Viruses are ancient. Studies at the molecular level have revealed relationships between viruses infecting organisms from each of the three domains of life and viral proteins that pre-date the divergence of life and thus the last universal common ancestor.[3] This indicates that some viruses emerged early in the evolution of life,[4] and that viruses have probably arisen multiple times.[5]
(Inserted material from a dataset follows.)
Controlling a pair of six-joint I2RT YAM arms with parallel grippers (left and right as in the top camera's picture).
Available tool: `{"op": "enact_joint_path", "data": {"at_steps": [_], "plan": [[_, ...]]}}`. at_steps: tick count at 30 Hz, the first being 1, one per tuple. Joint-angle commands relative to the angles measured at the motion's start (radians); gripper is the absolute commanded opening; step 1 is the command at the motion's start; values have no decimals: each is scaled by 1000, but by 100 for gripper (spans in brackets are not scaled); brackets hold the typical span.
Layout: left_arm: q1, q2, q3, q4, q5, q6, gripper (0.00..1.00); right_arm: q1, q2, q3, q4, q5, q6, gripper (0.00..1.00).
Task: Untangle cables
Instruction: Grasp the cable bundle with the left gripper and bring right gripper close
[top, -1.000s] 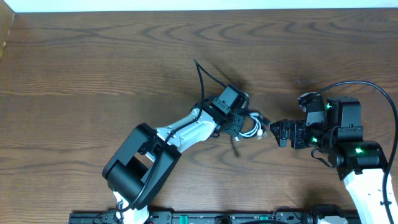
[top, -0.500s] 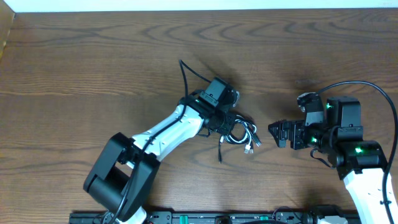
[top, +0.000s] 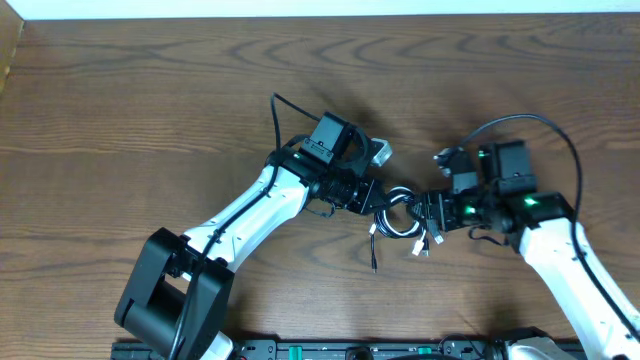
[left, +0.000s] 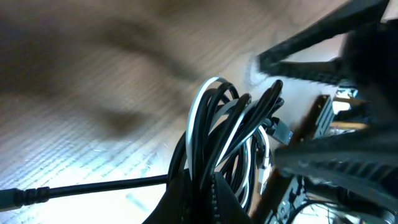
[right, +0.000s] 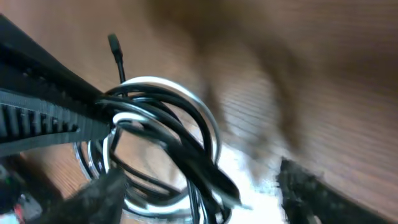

There are three classical hypotheses on the origins of viruses and how they evolved:

  • Virus-first hypothesis: This is the idea that viruses could have evolved from complex molecules of protein and nucleic acid before cells first appeared on earth.[1][2] This hypothesis also states that viruses contributed to the rise of cellular life.[6] This is supported by the idea that all viral genomes encode for proteins that do not have cellular homologs. The virus-first hypothesis has been dismissed by some scientists because it violates the definition of viruses, in that they require a host cell to replicate.[1]
  • Reduction hypothesis: This idea states that viruses may have once been small cells that parasitized larger cells. This is also known as the degeneracy hypothesis.[7][8] This hypothesis is supported by the discovery of giant viruses that have similar genetic material to parasitic bacteria. However, the regressive hypothesis does not explain why even the smallest of cellular parasites do not resemble viruses in any way.[6]
  • Escape hypothesis: This idea states that some viruses may have evolved from bits of DNA or RNA that "escaped" from the genes of a larger organism. It is also known as the vagrancy hypothesis.[9] This hypothesis doesn't explain how the presence of structures that are unique to viruses are not seen anywhere in cells. This hypothesis also did not explain the complex capsids and other structures of virus particles.[6]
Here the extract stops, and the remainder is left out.